Ellen gave a sheepish look to the team. “I don’t suppose I could get a ride home?”
CHAPTER 23
Leon held Kira in a quiet embrace. “Are you sure you’re okay?” he asked her again.
“Yes, I’m fine.” She beamed at him. “I feel better than I have all week.”
He released a long breath. “Okay.”
Her account of the events on Mysar had been alarming, to say the least, but he knew that he’d better get used to her harrowing tales of near-death. In all fairness, he’d been shot at multiple times that week, too. The era of being a lab jockey is officially over.
Leon released Kira from the hug and looked her over again. “I still don’t know what to make of Hale—of one being controlling that many people.”
Kira leaned against the hallway wall in the Orion Station’s science wing. “It was in her, not just possessing her.” She looked down. “I wish we’d been able to recover her body for you to examine.”
“Part of me is relieved.”
“Yeah, I wouldn’t want to do that autopsy, either.” Kira wiped her hands down her face. “Hey, has Jared been through the extraction yet?”
r /> Leon shook his head. “Elric was running one more round of tests before we do. Our time to work with him is up in a couple of hours.”
Kira got a glint in her eyes. “You know that world I told you about, the one Reya showed me?”
“Yeah.”
“What if we could find it?”
Leon frowned. “Somewhere in Gaelon, right?”
“But systems are huge, and we have no idea how many planets there are or how large those planets may be. What if we could locate the exact position of that forest that was sending the telepathic commands?”
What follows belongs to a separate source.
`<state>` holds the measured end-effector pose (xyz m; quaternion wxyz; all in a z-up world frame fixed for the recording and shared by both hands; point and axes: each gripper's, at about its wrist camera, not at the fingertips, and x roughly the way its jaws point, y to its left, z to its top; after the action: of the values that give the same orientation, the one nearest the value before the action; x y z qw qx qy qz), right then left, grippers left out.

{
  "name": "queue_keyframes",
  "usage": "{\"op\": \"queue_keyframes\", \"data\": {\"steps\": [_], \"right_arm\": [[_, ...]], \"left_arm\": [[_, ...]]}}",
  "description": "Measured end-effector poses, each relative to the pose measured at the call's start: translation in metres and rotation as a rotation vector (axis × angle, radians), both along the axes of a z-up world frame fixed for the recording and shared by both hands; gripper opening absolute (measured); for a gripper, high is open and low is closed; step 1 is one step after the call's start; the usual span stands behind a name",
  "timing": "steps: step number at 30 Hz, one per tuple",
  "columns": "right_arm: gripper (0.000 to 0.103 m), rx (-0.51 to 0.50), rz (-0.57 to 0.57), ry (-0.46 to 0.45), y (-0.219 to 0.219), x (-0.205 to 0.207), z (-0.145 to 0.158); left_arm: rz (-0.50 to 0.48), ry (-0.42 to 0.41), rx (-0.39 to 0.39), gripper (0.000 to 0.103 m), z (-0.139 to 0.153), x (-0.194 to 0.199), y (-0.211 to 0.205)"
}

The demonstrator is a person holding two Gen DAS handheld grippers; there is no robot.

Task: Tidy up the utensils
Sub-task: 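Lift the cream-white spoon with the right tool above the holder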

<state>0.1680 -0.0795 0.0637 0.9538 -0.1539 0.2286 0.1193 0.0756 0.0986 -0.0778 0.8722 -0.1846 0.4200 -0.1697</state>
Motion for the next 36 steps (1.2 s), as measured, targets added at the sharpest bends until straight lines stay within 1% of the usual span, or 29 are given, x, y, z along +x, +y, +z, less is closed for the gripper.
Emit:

“I don’t like where this is going.” Leon crossed his arms. If she knows that exact location, she’ll almost certainly try to go there.
“If we don’t take them out, then what happened to Mysar could happen somewhere else.”
“Yes, if your assumptions are correct, in theory it would be possible to locate the source of the signal,” Leon yielded.
“Then let’s find it.” Kira grinned.
“You should pull in Sandren and Kaen,” Leon suggested. “I’m not sure what kind of record we’ll be able to make of the location.” If they needed to authorize a mission later, it was best that they witness the mysterious intel firsthand.
“Yes, good call.”
“Not that I think you should be the one to go on said mission, considering the aliens’ fixation on you.”
She flashed a sweet smile. “I like knowing that you care.”
While walking back toward Leon’s lab, Kira sent the two commanding officers a message about what they had planned, and they replied with affirmation that they’d come to meet them.
Doctor Elric, Jack, Tess were working in the lab when Leon and Kira arrived. Jared was strapped to a mobile medical bed, in a drug-induced half-sleep. Two soldiers stood guard over him.
“Oh, Kira. Good, you’re back,” Doctor Elric stated. “I was hoping to get your help with some final testing.”
“Would this, by chance, have to do with measuring what happens to the TR in Jared’s brain while Nox is active?” she asked.
The doctor looked surprised. “How did you know?
“Because I had a similar thought. I’d like to see if we can isolate the specific telepathic frequency, or electromagnetic signature, or whatever that resonates with the TR in Jared’s brain so we can use it to search for the transmitter.”